Commons : Frankfurt-Eschersheim  - Collection of images, videos and audio files

Individual evidence

  1. City of Frankfurt Statistical Yearbook 2012 Item 7.5 by addion, accessed on March 3, 2020
  2. ^ Uta Löwenstein: County Hanau . In: Knights, Counts and Prince - Secular Dominions in the Hessian Area approx. 900–1806 = Handbook of Hessian History 3 = Publications of the Historical Commission for Hesse 63. Marburg 2014. ISBN 978-3-942225-17-5 , p. 196 -230 (206).
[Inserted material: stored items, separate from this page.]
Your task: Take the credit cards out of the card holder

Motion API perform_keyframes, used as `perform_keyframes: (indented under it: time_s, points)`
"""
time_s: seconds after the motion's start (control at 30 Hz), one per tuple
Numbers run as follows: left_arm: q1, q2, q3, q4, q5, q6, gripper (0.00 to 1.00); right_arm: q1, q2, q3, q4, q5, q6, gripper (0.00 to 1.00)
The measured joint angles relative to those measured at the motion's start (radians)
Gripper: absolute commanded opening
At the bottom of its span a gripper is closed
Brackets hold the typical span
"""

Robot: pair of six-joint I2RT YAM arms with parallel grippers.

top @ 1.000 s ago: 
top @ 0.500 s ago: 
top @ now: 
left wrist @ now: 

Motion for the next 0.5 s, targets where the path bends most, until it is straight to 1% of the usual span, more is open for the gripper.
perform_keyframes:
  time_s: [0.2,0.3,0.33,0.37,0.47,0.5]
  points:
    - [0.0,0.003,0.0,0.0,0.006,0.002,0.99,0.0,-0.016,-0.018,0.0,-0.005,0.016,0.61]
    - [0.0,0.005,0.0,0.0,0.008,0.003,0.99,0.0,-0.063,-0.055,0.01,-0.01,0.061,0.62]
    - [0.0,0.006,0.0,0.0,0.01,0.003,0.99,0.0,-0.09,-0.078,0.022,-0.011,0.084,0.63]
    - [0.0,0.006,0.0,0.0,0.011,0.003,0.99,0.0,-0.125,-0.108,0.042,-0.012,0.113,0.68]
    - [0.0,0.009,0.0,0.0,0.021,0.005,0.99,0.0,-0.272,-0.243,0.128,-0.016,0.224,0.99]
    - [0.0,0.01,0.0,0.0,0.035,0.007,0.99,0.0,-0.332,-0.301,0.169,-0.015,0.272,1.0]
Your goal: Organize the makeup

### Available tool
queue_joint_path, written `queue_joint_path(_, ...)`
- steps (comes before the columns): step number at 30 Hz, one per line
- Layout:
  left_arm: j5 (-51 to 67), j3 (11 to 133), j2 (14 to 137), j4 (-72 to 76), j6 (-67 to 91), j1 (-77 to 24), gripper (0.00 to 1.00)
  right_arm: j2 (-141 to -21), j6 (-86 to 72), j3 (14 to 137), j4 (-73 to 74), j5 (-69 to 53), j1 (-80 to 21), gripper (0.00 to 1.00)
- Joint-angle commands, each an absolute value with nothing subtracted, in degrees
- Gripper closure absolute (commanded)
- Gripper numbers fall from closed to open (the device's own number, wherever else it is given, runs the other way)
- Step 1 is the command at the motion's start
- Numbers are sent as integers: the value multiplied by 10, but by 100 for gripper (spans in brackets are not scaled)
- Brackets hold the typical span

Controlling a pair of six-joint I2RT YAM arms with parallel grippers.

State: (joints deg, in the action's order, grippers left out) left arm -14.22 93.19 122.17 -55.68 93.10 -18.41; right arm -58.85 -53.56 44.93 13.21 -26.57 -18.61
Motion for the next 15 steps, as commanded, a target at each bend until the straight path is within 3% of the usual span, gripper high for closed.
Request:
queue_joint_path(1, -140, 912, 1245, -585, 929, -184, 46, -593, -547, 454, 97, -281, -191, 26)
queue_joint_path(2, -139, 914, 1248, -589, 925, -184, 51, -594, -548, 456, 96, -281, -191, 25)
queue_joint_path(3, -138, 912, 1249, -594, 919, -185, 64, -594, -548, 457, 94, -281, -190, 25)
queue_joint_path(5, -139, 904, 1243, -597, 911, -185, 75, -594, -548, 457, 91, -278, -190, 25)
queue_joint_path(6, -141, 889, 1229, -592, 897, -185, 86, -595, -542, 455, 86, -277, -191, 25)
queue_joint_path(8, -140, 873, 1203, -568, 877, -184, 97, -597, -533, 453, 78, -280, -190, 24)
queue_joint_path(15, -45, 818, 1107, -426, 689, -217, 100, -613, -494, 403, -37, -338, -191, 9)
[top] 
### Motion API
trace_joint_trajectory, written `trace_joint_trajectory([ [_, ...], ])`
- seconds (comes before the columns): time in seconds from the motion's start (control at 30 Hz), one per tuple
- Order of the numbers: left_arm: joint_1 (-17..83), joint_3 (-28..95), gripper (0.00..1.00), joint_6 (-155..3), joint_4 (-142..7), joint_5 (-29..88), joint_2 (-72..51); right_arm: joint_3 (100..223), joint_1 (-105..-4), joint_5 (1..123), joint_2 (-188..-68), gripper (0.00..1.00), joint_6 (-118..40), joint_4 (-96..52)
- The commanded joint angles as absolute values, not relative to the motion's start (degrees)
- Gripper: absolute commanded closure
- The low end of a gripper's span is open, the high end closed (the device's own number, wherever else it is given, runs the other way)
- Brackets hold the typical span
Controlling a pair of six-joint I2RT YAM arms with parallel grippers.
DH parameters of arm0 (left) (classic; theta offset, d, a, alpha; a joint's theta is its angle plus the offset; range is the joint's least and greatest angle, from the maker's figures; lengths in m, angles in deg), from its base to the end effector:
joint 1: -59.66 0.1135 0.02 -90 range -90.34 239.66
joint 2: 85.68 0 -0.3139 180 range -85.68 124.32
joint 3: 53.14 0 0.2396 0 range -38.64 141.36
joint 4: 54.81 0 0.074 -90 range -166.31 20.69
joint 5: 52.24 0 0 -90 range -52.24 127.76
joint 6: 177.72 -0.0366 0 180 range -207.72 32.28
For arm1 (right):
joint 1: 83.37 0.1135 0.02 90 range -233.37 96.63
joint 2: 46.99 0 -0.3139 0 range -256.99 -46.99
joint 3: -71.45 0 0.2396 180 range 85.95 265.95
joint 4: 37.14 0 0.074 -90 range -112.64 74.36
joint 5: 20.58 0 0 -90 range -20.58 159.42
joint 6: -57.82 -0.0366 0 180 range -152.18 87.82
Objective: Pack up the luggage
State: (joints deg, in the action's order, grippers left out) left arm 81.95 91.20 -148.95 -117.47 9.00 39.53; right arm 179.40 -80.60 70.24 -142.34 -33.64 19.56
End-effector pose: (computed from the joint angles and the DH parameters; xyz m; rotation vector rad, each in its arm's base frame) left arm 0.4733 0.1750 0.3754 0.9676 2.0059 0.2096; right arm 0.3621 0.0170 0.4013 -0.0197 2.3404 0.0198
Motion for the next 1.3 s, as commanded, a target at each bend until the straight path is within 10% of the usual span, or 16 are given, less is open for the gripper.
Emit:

  3. http://www.kunst-im-oefflichen-raum-frankfurt.de/de/page57.html
  4. ^ Monument topography city of Frankfurt am Main . Part of the monument topography of the Federal Republic of Germany. In: Monument Office of the City of Frankfurt am Main, Heike Kaiser (Hrsg.): Materials for monument protection in Frankfurt am Main . 1: Architectural monuments supplements 2000. Frankfurt am Main 2000, DNB 96298437X , p.   24 (The monument topography city of Frankfurt am Main is the basis for monument protection and preservation. It is a monument book according to § 9 (1) HDSchG in its version of September 5, 1986).